Would you return the entries below exactly from the line containing "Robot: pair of" onward, ending with the final line and including it, and nothing else?

(Excerpts from a dataset)
# # # # # # #

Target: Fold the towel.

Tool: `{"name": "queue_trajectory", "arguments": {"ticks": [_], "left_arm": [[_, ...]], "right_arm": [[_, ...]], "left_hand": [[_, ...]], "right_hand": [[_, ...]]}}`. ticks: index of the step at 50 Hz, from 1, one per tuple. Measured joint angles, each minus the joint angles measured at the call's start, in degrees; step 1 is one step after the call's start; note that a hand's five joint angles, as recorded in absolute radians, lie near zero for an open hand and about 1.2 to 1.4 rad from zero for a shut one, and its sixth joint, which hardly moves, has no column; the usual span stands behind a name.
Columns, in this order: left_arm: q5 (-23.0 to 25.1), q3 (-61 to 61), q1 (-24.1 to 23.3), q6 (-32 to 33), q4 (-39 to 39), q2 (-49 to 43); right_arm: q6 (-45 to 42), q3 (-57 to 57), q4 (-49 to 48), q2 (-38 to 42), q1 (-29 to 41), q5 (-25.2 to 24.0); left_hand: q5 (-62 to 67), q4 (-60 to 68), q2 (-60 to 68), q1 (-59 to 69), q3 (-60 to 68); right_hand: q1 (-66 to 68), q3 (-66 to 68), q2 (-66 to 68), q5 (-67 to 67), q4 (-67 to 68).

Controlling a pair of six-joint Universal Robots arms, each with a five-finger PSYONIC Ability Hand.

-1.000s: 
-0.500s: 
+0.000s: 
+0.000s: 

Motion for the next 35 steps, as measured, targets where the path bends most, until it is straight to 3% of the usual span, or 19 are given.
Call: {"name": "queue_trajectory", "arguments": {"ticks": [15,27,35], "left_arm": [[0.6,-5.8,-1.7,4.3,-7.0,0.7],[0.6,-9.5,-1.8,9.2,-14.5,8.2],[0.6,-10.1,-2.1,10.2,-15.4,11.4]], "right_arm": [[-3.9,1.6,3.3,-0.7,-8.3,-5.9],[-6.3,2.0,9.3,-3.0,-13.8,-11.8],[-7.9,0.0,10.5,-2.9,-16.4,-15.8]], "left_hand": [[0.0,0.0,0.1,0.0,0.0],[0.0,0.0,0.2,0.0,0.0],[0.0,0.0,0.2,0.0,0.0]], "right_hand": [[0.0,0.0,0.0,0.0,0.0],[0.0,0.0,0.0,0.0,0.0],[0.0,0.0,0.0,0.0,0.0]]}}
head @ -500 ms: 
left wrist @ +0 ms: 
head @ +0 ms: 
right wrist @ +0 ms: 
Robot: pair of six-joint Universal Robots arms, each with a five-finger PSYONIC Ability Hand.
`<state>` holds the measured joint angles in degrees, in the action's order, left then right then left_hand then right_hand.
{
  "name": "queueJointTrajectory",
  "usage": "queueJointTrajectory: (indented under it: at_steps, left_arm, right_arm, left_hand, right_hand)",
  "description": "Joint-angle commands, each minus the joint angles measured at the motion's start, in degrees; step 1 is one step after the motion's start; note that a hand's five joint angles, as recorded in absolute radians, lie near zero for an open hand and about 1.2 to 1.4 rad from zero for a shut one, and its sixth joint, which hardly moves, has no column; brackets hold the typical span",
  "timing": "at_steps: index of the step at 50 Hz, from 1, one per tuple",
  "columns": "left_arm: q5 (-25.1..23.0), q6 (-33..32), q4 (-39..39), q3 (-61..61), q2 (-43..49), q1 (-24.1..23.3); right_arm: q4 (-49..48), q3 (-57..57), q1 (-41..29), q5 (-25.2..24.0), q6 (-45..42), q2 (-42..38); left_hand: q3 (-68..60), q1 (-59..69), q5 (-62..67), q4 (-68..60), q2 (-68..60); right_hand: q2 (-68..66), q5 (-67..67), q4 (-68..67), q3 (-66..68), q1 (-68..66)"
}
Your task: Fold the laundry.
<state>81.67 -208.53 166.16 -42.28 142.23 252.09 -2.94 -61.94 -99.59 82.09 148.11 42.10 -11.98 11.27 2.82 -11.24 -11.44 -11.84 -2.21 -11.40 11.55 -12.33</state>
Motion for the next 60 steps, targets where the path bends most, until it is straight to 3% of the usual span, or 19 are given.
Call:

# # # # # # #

*COMPLETED TASK*:
Robot: pair of six-joint Universal Robots arms, each with a five-finger PSYONIC Ability Hand.
`<state>` holds the measured joint angles in degrees, in the action's order, left then right then left_hand then right_hand.
{
  "name": "queueJointTrajectory",
  "usage": "queueJointTrajectory: (indented under it: at_steps, left_arm, right_arm, left_hand, right_hand)",
  "description": "Joint-angle commands, each minus the joint angles measured at the motion's start, in degrees; step 1 is one step after the motion's start; note that a hand's five joint angles, as recorded in absolute radians, lie near zero for an open hand and about 1.2 to 1.4 rad from zero for a shut one, and its sixth joint, which hardly moves, has no column; brackets hold the typical span",
  "timing": "at_steps: index of the step at 50 Hz, from 1, one per tuple",
  "columns": "left_arm: q5 (-25.1..23.0), q6 (-33..32), q4 (-39..39), q3 (-61..61), q2 (-43..49), q1 (-24.1..23.3); right_arm: q4 (-49..48), q3 (-57..57), q1 (-41..29), q5 (-25.2..24.0), q6 (-45..42), q2 (-42..38); left_hand: q3 (-68..60), q1 (-59..69), q5 (-62..67), q4 (-68..60), q2 (-68..60); right_hand: q2 (-68..66), q5 (-67..67), q4 (-68..67), q3 (-66..68), q1 (-68..66)"
}
Your task: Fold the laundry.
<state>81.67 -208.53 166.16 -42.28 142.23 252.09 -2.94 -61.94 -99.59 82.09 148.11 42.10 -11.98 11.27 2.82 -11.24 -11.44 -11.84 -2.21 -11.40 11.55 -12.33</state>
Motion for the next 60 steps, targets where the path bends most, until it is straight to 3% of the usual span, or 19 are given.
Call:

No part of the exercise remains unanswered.